Las palabras, en ese contexto, pierden su cualidad sanadora y generadora de puentes y significados compartidos y pasan a ser instrumentos destinados a intoxicar el lenguaje, degradándolo como fuente de concordia. Padres que luchan, maestros que luchan, superhéroes que luchan. Todos luchan contra todos, porque luchar es el método que se vende como más eficaz para la resolución de los conflictos.
Cuando hay lucha, alguien gana y alguien pierde. Lo saben bien los jóvenes, que muchas veces se aterran ante la posibilidad de ser "perdedores", tanto como se aterran los adultos de caer en el abismo del exilio social y económico.
Ser perdedor, en este contexto, más que una circunstancia es un rasgo de identidad. No es un verbo, es un sustantivo que define, y eso, en nuestra cultura competitiva, es lo más parecido al infierno que puede sucederle a una persona.
El mundo adulto ordena el viento huracanado de los jóvenes cuando desde chicos los ayuda a poner palabras a las cosas, señala horizontes apetecibles, marca el campo de juego, prohíbe lo que tiene que prohibir y, sobre todo, ubica presencias diferenciadas en el tablero: los grandes son grandes, los chicos son chicos, los padres son padres, los hijos son hijos. Esto permite discernir territorios. Sin diferenciación no hay amor, tan sólo revoltijo violento.
Cuando los adultos ejercen de tales, hay sosiego en los jóvenes y la violencia no es tan violenta o, directamente, deja de existir. Esos adultos (padres, educadores, gobernantes, figuras significativas de la comunidad), cuando ejercen de tales, representan un ordenamiento que va más allá de ellos mismos, una referencia que les ofrece a los jóvenes una noción de sentido de la vida, del vínculo entre causa y consecuencia, y una sana vivencia de límite, posibilidad y deseo con horizonte fecundo.
La orfandad provoca un sentimiento de fragilidad que tiene el miedo como compañero de ruta. Los chicos tienen miedo y, en ocasiones, lo combaten con desatinos destinados en verdad al adulto, convocándolo a que esté allí para cumplir con el rol de mayor, sea dando un abrazo o poniendo los puntos sobre las íes.

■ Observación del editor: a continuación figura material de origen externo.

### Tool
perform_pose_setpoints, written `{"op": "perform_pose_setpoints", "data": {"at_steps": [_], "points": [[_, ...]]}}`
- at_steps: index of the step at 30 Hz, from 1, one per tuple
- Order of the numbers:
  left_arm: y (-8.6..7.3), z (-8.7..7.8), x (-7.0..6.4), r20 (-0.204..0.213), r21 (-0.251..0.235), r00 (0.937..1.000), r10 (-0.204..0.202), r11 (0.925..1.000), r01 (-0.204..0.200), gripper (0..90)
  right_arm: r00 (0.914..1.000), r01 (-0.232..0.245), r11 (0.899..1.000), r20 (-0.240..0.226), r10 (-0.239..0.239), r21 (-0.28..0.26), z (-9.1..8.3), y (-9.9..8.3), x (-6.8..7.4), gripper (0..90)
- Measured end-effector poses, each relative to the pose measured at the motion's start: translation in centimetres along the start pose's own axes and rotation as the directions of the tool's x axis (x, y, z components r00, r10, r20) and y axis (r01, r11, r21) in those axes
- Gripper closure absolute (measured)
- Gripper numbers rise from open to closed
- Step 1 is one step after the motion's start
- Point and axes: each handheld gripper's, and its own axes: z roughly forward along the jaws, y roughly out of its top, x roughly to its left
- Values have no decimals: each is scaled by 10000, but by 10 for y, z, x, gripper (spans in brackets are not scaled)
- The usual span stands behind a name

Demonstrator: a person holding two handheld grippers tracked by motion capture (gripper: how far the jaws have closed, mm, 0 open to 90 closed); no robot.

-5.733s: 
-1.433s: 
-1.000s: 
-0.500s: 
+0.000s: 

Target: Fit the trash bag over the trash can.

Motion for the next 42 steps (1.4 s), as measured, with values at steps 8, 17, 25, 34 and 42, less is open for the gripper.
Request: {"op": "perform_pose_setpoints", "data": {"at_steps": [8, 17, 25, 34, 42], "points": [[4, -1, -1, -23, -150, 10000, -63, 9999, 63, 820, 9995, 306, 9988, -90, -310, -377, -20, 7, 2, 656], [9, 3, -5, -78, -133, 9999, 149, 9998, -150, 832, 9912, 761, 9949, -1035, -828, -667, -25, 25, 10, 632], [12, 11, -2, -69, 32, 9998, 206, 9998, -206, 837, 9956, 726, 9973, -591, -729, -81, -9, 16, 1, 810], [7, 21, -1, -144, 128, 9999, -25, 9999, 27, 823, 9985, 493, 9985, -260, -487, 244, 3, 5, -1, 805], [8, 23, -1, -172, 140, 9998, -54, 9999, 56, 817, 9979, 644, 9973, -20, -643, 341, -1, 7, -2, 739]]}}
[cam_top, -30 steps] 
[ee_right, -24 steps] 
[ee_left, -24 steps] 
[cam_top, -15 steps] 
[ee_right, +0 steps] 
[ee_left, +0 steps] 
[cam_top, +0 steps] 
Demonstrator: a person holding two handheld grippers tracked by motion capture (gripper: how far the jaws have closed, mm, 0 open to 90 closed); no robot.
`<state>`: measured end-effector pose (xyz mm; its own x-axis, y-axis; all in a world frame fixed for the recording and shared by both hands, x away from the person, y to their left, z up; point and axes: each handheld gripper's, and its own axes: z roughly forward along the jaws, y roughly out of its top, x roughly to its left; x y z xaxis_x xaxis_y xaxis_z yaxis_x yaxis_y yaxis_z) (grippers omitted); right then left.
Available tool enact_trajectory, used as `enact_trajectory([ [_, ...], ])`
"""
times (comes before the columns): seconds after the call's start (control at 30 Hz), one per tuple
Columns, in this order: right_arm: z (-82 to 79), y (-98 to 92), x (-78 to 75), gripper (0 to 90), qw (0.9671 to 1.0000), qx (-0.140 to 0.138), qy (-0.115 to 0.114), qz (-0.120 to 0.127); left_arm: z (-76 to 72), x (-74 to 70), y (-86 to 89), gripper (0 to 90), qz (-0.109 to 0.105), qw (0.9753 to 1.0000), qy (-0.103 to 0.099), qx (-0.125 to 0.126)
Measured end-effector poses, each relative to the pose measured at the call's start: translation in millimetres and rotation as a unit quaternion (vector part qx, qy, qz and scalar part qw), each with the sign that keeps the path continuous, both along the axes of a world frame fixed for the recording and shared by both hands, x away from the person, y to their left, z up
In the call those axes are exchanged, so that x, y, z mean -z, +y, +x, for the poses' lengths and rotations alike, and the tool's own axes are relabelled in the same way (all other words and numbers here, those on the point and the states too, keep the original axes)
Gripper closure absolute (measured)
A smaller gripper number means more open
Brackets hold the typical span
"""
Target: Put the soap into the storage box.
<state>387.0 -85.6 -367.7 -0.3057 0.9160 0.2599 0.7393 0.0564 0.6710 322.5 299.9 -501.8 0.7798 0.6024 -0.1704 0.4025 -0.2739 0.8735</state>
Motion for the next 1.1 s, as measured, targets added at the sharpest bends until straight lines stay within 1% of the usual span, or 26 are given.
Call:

Para fortalecer a los más jóvenes hay que sacarles el temor a fuerza de presencia amorosa por parte de los adultos. Pero recordemos que el amor no existe sólo en su versión tierna y dulce, sino también en otra firme y áspera, que pone las cosas en su lugar. Para eso hay que honrar el rol que la adultez legitima y confiar en él, en vez de pedir disculpas y desertar de una función que los chicos necesitan y reclaman, a veces, usando el lenguaje de la tragedia.